··· Available data ···
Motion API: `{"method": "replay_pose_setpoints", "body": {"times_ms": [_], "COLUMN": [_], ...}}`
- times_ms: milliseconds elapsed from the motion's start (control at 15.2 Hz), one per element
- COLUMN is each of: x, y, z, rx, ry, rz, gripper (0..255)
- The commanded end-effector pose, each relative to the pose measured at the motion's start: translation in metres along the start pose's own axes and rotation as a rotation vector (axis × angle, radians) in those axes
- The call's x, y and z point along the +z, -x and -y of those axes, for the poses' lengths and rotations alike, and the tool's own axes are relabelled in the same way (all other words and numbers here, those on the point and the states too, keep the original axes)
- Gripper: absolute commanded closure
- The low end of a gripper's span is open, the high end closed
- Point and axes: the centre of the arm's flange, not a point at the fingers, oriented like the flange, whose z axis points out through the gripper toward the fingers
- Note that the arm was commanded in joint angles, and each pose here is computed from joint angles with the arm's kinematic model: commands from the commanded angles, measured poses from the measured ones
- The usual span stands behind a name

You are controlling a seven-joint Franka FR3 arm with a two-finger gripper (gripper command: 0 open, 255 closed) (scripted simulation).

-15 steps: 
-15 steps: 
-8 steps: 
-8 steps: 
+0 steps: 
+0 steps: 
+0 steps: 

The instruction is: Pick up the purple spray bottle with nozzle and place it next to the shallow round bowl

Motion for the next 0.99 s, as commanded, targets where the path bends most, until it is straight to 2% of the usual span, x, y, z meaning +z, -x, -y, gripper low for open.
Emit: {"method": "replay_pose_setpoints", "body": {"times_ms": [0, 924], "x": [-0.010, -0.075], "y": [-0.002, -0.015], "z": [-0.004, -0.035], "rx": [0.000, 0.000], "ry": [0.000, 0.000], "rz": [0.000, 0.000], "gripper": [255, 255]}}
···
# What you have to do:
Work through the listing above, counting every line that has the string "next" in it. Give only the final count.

# Worked solution:
2